[Extracted records Boundary: Start]
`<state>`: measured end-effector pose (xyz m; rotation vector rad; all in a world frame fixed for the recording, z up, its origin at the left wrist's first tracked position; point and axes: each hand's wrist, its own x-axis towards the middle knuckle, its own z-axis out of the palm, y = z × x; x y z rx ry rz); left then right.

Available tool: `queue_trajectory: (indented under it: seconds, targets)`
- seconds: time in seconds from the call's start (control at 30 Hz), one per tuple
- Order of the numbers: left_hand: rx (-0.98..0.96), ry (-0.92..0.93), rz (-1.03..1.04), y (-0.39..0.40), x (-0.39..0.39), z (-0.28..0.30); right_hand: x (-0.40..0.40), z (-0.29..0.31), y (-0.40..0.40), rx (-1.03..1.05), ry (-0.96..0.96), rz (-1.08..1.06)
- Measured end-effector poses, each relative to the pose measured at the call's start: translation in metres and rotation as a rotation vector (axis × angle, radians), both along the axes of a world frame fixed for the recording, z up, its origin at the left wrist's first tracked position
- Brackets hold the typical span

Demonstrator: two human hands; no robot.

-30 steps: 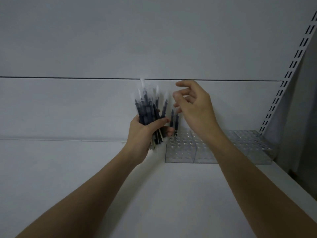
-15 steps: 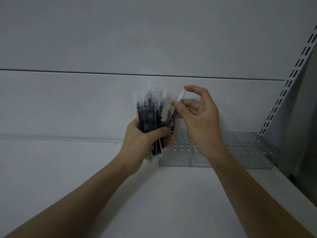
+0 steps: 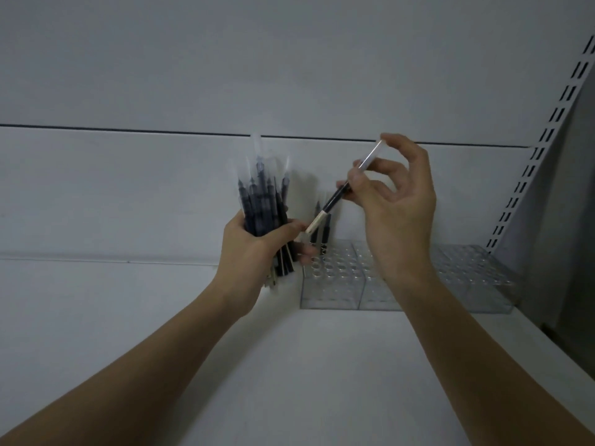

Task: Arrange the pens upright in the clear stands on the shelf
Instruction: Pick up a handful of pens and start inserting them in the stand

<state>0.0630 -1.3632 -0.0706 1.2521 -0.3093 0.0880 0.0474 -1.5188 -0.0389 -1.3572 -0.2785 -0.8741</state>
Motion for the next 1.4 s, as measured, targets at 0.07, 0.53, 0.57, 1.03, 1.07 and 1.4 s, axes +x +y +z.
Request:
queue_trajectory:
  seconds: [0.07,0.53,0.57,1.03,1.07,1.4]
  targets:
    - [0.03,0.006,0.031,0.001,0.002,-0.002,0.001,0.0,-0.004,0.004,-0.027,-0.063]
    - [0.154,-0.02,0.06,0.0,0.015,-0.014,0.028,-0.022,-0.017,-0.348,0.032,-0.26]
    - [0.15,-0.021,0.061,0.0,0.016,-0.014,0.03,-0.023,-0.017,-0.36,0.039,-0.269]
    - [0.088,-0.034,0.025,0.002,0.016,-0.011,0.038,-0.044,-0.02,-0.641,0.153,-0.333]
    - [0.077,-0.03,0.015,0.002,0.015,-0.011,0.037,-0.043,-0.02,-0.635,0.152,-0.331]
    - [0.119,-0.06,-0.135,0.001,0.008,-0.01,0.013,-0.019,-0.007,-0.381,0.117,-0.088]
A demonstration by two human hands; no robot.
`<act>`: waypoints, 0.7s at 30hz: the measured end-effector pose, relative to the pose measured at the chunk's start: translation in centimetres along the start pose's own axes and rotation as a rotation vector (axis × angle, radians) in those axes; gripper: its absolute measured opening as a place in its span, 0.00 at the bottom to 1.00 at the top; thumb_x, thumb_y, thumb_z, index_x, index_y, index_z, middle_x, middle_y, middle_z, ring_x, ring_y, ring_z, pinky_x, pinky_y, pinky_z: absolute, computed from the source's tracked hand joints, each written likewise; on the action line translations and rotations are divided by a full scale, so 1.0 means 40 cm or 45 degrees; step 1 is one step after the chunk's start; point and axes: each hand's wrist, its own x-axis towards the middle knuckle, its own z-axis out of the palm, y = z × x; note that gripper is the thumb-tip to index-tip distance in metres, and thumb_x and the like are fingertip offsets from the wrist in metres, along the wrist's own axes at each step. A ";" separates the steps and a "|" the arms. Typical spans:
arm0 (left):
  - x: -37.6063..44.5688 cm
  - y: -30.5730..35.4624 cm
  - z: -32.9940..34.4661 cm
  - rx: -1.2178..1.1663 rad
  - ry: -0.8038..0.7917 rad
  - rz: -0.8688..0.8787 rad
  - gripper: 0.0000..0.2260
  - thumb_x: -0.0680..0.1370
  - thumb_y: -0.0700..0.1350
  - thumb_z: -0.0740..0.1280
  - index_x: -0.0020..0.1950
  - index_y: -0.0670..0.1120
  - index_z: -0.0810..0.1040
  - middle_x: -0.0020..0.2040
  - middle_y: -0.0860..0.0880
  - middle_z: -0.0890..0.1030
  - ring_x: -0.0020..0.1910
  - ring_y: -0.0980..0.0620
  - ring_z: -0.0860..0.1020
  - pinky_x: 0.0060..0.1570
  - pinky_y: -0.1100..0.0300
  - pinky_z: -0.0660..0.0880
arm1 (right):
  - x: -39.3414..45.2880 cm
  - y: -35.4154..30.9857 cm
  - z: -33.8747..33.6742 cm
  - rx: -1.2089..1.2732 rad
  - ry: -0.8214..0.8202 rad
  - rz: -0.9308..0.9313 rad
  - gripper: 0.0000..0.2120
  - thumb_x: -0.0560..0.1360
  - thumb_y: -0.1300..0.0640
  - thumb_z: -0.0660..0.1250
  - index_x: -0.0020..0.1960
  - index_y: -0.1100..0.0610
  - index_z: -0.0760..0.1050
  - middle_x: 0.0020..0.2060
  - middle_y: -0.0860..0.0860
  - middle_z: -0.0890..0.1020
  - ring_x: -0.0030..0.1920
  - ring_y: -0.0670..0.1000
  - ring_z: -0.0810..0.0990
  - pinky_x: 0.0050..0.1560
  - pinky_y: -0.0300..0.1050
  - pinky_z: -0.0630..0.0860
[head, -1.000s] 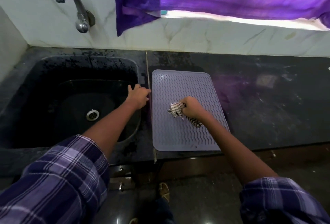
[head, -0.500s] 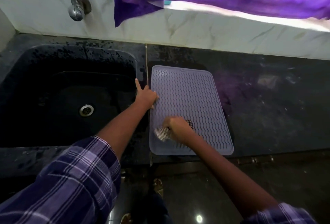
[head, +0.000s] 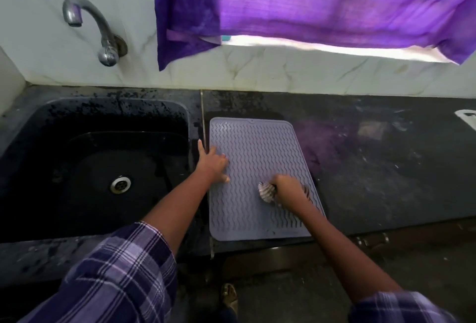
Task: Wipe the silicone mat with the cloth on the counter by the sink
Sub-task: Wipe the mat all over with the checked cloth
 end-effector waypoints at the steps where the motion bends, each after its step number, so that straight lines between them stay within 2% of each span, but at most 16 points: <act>1: 0.006 0.009 0.002 0.008 -0.001 0.014 0.29 0.78 0.61 0.61 0.73 0.46 0.65 0.73 0.48 0.65 0.77 0.42 0.51 0.68 0.26 0.41 | -0.011 0.004 0.022 -0.016 -0.025 -0.031 0.13 0.74 0.62 0.64 0.59 0.59 0.78 0.56 0.57 0.81 0.58 0.57 0.79 0.59 0.49 0.74; 3: 0.023 0.025 0.002 0.021 0.014 0.037 0.30 0.78 0.62 0.60 0.74 0.46 0.64 0.74 0.48 0.64 0.77 0.42 0.51 0.68 0.26 0.41 | -0.032 0.024 0.041 0.025 -0.089 -0.083 0.12 0.74 0.62 0.64 0.56 0.59 0.79 0.54 0.57 0.81 0.55 0.56 0.79 0.56 0.48 0.75; 5: 0.040 0.035 -0.010 0.040 0.019 0.048 0.31 0.78 0.62 0.60 0.75 0.46 0.63 0.75 0.48 0.64 0.78 0.42 0.50 0.68 0.27 0.41 | -0.039 0.067 0.027 0.125 -0.233 -0.113 0.08 0.72 0.67 0.63 0.44 0.58 0.79 0.42 0.56 0.81 0.44 0.54 0.79 0.44 0.42 0.75; 7: 0.066 0.038 -0.035 0.044 0.038 0.047 0.31 0.78 0.62 0.60 0.75 0.46 0.63 0.75 0.48 0.63 0.78 0.42 0.50 0.68 0.27 0.41 | -0.016 0.113 -0.008 0.254 -0.289 -0.097 0.16 0.69 0.72 0.60 0.28 0.55 0.69 0.28 0.51 0.72 0.32 0.50 0.71 0.32 0.37 0.65; 8: 0.081 0.037 -0.050 0.043 0.043 0.042 0.31 0.78 0.62 0.60 0.75 0.46 0.62 0.76 0.48 0.63 0.78 0.41 0.50 0.68 0.28 0.41 | 0.004 0.133 -0.030 0.321 -0.221 -0.065 0.18 0.68 0.73 0.59 0.25 0.55 0.65 0.25 0.50 0.68 0.30 0.49 0.69 0.30 0.38 0.62; 10: 0.114 0.030 -0.078 0.040 0.046 0.021 0.33 0.78 0.62 0.59 0.77 0.45 0.60 0.77 0.48 0.61 0.78 0.41 0.50 0.69 0.29 0.40 | 0.059 0.165 -0.067 0.429 -0.034 0.045 0.12 0.67 0.74 0.59 0.29 0.63 0.74 0.25 0.52 0.72 0.31 0.50 0.71 0.32 0.39 0.63; 12: 0.148 0.023 -0.095 0.041 0.046 -0.011 0.34 0.77 0.63 0.60 0.77 0.44 0.59 0.77 0.47 0.61 0.78 0.42 0.51 0.69 0.30 0.40 | 0.127 0.175 -0.098 0.494 0.121 0.073 0.14 0.67 0.73 0.60 0.44 0.65 0.83 0.33 0.57 0.83 0.35 0.52 0.79 0.38 0.40 0.70; 14: 0.188 0.015 -0.104 0.026 0.035 -0.039 0.35 0.77 0.63 0.60 0.77 0.44 0.59 0.77 0.47 0.60 0.78 0.42 0.52 0.70 0.30 0.40 | 0.198 0.169 -0.129 0.464 0.213 0.085 0.16 0.68 0.70 0.61 0.51 0.61 0.82 0.45 0.60 0.86 0.46 0.58 0.83 0.44 0.44 0.75; 18: 0.280 0.001 -0.124 -0.186 0.060 -0.018 0.38 0.73 0.64 0.65 0.76 0.46 0.59 0.77 0.47 0.61 0.77 0.43 0.54 0.72 0.35 0.41 | 0.371 0.157 -0.169 0.321 0.333 0.061 0.16 0.71 0.64 0.64 0.57 0.55 0.80 0.54 0.58 0.84 0.56 0.60 0.81 0.56 0.51 0.76; 21: 0.335 0.026 -0.123 -0.315 -0.036 0.007 0.54 0.66 0.68 0.70 0.80 0.47 0.45 0.80 0.44 0.49 0.79 0.41 0.46 0.74 0.39 0.38 | 0.494 0.148 -0.166 0.151 0.405 -0.020 0.16 0.73 0.64 0.63 0.58 0.54 0.80 0.57 0.55 0.82 0.59 0.58 0.79 0.58 0.50 0.73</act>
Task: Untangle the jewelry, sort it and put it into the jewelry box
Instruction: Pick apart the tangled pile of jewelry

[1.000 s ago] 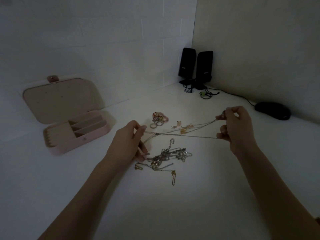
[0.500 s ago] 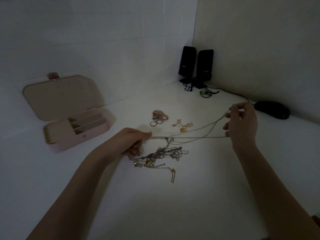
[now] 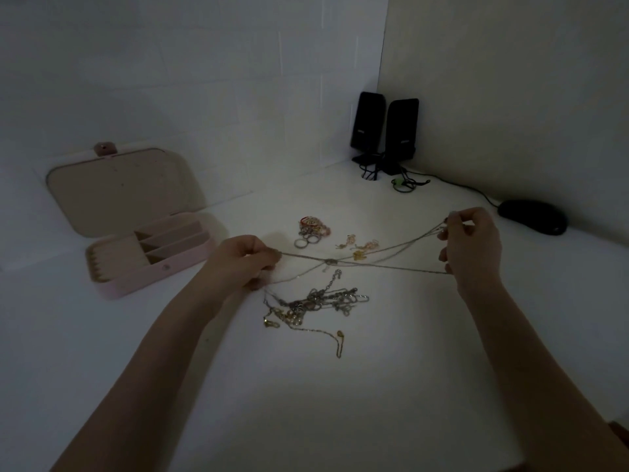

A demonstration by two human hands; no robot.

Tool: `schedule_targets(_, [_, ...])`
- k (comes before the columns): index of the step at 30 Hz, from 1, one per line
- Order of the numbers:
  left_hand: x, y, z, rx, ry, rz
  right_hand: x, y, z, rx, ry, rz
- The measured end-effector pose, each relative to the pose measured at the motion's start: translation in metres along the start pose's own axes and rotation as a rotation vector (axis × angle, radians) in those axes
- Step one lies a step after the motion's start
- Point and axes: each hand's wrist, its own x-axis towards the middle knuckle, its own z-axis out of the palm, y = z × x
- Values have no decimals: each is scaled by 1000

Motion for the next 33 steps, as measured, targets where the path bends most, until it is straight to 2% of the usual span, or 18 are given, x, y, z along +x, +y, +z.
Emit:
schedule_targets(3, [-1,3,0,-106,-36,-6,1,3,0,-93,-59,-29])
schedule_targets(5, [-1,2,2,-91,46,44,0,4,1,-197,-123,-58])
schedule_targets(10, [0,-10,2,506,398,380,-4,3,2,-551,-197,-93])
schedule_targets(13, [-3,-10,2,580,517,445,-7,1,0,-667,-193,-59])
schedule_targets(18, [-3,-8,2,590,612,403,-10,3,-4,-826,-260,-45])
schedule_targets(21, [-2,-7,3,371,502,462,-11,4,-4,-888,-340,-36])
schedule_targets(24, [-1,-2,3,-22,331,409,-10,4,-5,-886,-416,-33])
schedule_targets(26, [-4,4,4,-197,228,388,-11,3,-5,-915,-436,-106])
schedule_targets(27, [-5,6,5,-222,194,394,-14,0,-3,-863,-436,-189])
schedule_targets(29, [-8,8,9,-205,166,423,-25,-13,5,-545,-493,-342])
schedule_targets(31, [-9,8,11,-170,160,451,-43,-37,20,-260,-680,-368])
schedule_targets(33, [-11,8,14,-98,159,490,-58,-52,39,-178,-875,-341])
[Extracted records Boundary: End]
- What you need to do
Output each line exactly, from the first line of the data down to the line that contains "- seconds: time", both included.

- Task answer
`<state>`: measured end-effector pose (xyz m; rotation vector rad; all in a world frame fixed for the recording, z up, its origin at the left wrist's first tracked position; point and axes: each hand's wrist, its own x-axis towards the middle knuckle, its own z-axis out of the palm, y = z × x; x y z rx ry rz); left then right.

Available tool: `queue_trajectory: (indented under it: seconds, targets)`
- seconds: time in seconds from the call's start (control at 30 Hz), one per tuple

Work on the exercise is finished.